Mr. Wellman is not subtle when he satirizes bigoted white kids. Two young men lift their hoods to reveal inner thoughts, if you can actually call them thinkers. "I, too, may be as dumb as a post, and unclear about the multiplication table, the boundaries of more than half dozen states, and unable to repair my own toilet, but dammit, Hank, if the English language was good enough for Jesus H. Christ..." I laughed out loud frequently. Nothing I heard seemed remotely dated, sadly.
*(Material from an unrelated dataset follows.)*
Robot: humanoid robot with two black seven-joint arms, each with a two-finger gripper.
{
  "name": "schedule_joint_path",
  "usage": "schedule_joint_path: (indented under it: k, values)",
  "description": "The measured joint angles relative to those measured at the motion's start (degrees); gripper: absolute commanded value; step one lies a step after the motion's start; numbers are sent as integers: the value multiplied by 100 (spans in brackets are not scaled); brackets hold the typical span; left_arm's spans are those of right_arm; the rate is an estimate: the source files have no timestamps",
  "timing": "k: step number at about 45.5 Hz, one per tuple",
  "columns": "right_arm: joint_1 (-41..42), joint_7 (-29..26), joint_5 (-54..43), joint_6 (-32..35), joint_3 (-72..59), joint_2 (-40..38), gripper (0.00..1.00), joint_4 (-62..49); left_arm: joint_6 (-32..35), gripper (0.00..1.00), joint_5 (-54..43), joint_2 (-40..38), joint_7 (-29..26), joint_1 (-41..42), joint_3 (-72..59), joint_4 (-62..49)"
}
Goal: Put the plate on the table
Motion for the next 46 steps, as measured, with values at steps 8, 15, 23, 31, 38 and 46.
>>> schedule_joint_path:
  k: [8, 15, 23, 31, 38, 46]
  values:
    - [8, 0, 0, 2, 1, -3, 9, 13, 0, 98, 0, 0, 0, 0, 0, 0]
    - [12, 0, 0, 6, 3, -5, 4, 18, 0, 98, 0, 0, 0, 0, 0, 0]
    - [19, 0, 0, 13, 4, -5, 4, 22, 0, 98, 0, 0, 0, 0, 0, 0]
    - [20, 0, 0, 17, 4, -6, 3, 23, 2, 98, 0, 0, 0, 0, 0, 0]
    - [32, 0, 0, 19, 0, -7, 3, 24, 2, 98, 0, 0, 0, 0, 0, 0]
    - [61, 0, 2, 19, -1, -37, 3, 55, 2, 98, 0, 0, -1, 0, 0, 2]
Two Furballs from the tribes of Belial and Abaddon throw in their two cents. Belial is the Hebrew and then later Christian personification of the devil. Abaddon is the realm of the dead. These characters are the punkish, gothic kids who are disgusted by these "smarmy goody-two-shoes" and their "chintzy, cheesy, boring mediocrity." The question lingers. What exactly is good and right? If god does exist, what would she think?
Thankfully we do not have to guess. Jesus H. Christ (Amber Jaunai) shows up sporadically in the form of an African American woman. She stands up, screams and condemns her misguided flock of hypocrites in a blistering monologue. In 1990, Mr. Wellman wrote this line for Jesus: "I got nothing to say to you, America." Both barrels, right between the eyes. The rage is palpable, effective and thrillingly theatrical. Would Jesus have any different view today about a land of unceasing gun violence, brown-skinned child abuse and abject derision of any moral code?
Not every moment in Sincerity Forever swings a sledge hammer. When the righteous Thor takes a pause, we see these misguided youth growing up worrying about dating and the meaning of life. That ordinariness is what makes Sincerity Forever so very real, if grotesquely exaggerated and lampooned for effect. So very real, so very funny, so very scary and so very disheartening.
I'm glad I saw both of Mac Wellman's works revived on the same evening and now. America is nothing if not a country overwhelmingly draped in (and hideously proud of) false sincerity. Find a bad penny and pick it up...
Mac Wellman: Perfect Catastrophes is a festival of five plays running through November 1st. Bad Penny and Sincerity Forever will be performed through October 7th and mostly on the same evening.